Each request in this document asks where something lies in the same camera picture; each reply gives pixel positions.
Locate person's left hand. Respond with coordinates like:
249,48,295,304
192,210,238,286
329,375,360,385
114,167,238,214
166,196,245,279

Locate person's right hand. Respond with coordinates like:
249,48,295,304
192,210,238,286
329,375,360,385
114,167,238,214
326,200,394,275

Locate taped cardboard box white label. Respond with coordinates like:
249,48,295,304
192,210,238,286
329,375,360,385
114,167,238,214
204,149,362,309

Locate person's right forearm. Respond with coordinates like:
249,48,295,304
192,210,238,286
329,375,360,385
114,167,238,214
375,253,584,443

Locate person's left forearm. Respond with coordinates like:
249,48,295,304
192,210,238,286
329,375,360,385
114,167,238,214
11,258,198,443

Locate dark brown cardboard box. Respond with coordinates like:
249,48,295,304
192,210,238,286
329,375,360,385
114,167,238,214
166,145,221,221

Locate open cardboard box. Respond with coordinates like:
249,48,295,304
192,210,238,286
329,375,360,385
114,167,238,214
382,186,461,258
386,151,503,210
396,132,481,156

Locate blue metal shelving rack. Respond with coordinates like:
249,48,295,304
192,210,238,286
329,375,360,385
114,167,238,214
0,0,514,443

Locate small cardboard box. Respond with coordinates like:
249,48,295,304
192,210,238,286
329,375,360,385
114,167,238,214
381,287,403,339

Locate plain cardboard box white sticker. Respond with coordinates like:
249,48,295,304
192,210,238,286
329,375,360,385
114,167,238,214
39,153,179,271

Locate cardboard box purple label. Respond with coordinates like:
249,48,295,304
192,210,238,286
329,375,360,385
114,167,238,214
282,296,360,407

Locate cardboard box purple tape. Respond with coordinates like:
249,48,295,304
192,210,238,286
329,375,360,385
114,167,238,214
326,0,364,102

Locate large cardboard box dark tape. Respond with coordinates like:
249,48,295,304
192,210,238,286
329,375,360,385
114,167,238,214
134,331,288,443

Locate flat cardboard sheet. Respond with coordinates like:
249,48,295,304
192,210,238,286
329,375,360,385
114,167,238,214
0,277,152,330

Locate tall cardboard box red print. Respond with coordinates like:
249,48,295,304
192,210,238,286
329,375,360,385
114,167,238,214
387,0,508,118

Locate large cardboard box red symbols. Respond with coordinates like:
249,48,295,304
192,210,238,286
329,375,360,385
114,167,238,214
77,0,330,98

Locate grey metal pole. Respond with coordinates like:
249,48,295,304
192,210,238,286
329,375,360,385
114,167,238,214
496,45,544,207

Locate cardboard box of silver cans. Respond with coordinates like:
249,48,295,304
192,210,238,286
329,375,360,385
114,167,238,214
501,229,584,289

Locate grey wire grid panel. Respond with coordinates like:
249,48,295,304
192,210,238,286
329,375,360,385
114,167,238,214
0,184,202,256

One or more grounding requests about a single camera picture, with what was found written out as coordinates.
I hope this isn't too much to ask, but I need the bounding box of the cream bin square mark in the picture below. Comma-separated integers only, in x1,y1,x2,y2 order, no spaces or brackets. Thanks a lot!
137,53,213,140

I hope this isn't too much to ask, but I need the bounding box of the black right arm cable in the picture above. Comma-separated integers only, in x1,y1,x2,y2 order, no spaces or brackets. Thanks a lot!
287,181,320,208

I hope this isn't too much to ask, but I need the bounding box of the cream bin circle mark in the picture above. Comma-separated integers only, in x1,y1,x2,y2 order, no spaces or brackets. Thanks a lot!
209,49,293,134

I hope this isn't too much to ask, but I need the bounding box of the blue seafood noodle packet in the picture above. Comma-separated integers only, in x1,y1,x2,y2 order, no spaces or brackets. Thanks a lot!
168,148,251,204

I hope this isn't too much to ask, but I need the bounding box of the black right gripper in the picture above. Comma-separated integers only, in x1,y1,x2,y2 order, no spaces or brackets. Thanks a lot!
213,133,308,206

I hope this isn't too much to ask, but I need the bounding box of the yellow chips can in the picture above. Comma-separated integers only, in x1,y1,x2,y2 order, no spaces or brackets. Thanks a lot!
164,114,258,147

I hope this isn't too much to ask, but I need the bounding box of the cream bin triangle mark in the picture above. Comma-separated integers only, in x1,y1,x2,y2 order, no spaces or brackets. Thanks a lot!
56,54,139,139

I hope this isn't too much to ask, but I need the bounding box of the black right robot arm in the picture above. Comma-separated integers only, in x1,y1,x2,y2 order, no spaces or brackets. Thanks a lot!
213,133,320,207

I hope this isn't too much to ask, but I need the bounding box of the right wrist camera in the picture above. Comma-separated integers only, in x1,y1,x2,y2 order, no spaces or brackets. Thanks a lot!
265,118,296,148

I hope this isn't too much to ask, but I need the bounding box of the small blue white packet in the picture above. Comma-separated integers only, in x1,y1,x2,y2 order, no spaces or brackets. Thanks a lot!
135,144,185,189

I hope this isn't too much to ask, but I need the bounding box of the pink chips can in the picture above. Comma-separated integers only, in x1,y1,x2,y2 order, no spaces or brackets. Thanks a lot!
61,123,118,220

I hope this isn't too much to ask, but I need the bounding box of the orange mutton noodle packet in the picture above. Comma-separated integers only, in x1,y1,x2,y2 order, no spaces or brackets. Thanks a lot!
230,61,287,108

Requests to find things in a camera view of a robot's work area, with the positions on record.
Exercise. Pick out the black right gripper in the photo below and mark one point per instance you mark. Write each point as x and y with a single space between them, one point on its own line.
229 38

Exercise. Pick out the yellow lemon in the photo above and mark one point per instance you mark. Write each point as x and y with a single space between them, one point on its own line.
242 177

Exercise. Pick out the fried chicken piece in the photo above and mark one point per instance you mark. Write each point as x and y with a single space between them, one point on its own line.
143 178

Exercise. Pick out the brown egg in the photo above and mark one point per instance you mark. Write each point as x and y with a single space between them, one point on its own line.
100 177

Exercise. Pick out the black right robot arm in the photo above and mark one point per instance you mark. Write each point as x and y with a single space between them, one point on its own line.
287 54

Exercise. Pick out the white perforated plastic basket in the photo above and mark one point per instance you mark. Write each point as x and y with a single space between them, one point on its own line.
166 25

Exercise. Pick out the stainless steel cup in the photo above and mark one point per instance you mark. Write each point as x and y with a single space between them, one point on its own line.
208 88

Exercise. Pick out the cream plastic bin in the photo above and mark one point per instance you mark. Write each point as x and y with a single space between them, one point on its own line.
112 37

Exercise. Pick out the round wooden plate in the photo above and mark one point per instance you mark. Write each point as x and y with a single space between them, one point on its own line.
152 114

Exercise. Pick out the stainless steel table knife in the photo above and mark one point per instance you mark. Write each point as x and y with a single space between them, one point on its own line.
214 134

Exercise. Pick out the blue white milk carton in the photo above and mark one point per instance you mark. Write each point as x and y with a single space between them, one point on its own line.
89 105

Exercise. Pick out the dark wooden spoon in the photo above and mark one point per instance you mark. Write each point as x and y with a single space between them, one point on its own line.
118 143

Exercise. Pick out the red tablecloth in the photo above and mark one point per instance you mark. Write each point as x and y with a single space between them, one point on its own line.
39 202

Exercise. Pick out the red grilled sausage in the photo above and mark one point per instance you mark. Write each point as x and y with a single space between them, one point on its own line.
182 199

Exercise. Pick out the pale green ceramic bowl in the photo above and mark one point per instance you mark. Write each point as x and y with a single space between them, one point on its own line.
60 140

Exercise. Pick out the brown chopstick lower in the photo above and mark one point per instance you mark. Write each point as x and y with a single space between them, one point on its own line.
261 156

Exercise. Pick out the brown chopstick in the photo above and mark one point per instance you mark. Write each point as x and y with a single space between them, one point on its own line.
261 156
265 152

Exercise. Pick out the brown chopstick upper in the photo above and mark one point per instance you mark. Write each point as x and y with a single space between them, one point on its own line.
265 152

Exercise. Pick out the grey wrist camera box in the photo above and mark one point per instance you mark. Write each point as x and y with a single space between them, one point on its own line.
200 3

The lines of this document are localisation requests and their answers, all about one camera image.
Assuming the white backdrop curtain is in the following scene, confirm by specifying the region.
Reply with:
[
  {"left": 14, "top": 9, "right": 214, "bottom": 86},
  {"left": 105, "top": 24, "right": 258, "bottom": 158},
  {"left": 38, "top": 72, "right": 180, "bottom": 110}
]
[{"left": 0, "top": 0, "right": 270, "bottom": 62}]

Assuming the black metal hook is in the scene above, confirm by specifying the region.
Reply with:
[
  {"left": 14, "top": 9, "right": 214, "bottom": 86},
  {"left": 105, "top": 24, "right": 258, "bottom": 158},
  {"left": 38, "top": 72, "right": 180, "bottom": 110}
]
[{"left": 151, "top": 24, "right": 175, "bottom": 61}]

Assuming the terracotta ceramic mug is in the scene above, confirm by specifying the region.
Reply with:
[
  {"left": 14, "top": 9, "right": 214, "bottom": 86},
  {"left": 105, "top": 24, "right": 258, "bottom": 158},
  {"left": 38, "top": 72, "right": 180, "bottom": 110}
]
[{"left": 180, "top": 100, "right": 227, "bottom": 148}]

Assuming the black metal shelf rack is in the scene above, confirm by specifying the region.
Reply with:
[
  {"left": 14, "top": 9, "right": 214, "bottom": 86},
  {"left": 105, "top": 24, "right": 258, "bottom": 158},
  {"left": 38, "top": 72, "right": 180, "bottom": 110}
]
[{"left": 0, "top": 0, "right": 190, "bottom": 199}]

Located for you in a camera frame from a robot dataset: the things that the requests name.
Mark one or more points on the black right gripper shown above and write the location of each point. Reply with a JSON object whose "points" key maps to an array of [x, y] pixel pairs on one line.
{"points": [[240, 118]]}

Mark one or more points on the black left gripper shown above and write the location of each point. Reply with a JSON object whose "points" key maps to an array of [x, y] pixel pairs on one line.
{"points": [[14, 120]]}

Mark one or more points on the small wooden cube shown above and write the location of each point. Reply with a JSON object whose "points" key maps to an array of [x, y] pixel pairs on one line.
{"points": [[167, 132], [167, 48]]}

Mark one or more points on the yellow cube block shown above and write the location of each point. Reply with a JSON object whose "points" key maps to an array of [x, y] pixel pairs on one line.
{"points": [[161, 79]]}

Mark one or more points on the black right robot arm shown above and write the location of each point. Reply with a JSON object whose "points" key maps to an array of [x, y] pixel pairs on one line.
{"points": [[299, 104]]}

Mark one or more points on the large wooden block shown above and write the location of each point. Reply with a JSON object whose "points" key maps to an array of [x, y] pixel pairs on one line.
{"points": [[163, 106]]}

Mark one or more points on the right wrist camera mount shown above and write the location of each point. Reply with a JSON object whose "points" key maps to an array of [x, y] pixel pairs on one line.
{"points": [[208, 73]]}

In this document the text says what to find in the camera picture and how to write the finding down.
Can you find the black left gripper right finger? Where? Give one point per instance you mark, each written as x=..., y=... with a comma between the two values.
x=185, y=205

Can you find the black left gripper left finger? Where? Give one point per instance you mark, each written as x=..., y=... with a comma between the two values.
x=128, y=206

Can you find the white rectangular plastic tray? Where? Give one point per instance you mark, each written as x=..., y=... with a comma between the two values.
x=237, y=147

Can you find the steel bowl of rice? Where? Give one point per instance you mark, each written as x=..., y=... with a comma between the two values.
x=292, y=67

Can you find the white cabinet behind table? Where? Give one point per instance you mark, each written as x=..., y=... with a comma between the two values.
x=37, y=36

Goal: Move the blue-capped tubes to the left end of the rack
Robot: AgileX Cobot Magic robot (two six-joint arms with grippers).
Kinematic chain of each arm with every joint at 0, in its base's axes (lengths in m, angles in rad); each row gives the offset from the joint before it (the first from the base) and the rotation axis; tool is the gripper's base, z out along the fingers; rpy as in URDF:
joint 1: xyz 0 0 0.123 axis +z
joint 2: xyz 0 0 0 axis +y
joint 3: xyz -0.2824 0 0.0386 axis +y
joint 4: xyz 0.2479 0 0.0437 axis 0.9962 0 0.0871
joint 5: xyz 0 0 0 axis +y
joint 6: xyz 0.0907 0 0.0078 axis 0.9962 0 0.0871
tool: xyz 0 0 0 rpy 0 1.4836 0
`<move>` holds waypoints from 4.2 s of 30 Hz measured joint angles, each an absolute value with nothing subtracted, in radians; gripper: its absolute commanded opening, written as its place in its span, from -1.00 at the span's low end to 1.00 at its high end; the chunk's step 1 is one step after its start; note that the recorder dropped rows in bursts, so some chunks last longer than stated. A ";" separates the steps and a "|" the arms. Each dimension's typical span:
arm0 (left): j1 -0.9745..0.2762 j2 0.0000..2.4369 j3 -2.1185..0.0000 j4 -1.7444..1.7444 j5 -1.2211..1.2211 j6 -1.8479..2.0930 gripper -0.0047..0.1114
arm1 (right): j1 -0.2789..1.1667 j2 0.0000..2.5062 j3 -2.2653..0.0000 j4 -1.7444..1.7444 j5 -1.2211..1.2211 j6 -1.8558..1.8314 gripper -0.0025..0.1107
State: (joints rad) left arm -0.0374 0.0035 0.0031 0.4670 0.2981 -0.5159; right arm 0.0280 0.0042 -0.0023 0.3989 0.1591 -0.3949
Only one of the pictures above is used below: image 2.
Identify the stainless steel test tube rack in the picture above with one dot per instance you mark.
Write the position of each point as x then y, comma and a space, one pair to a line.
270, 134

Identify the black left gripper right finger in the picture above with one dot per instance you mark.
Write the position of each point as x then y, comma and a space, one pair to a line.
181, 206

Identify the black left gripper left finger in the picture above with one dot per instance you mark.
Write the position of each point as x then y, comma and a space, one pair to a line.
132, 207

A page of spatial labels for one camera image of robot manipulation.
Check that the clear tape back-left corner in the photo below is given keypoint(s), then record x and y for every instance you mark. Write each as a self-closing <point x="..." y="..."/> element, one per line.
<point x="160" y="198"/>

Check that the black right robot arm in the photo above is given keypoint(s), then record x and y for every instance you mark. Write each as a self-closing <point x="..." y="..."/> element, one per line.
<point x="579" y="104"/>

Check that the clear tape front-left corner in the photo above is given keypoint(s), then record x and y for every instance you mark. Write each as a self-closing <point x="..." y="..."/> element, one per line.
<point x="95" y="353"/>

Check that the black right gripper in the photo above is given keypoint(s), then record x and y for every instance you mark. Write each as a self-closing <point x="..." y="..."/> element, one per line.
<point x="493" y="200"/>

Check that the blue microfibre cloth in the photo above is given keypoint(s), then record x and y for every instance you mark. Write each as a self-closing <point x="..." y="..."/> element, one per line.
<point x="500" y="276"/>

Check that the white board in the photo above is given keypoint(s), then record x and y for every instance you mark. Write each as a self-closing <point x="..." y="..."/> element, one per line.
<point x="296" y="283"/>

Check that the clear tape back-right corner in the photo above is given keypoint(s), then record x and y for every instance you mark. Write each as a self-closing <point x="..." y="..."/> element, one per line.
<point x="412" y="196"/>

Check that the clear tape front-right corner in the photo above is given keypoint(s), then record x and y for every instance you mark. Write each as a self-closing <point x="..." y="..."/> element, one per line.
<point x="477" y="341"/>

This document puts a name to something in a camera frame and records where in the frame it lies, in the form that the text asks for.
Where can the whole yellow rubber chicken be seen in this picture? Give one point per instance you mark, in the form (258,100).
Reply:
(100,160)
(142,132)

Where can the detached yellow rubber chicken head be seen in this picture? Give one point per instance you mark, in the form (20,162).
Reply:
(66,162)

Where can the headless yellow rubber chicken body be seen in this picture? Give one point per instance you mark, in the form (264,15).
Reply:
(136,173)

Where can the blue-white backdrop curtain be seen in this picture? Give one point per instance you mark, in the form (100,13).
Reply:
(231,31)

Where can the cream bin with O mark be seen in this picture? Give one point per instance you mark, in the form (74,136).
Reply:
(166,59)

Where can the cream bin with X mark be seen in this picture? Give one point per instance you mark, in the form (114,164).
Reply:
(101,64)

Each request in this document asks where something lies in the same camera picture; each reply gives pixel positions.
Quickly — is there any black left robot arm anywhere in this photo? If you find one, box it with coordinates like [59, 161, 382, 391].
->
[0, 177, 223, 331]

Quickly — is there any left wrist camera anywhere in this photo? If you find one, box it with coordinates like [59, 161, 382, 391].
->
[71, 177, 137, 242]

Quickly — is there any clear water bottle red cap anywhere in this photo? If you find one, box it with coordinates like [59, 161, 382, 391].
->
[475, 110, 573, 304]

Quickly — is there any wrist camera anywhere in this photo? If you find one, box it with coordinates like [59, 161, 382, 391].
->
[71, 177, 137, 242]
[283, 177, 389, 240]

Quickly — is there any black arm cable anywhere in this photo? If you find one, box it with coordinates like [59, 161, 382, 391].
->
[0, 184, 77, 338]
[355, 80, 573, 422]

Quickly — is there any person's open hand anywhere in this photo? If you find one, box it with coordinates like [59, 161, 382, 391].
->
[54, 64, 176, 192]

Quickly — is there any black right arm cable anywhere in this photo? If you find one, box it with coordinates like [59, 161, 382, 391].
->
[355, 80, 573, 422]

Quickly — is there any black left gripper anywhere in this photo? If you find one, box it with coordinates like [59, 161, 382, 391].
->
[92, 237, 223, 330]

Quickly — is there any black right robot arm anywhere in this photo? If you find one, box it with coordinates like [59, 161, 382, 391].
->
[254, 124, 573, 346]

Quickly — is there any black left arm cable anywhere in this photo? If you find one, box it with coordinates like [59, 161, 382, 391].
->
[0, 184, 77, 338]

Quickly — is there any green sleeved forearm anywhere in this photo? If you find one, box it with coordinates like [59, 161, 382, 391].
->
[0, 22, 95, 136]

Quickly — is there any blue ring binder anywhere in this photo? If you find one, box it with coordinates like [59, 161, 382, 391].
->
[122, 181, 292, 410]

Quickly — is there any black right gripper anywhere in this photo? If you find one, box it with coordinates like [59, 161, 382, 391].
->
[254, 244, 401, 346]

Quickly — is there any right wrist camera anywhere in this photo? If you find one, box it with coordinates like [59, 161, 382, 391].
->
* * *
Search the material for the string "hand" and return each line that has it.

**WRITTEN RESPONSE**
Locate person's left hand. Respond with coordinates like:
Locate person's right hand. Respond with coordinates like:
Quickly — is there any person's open hand anywhere in this photo? If you find one, box it with coordinates like [59, 161, 382, 391].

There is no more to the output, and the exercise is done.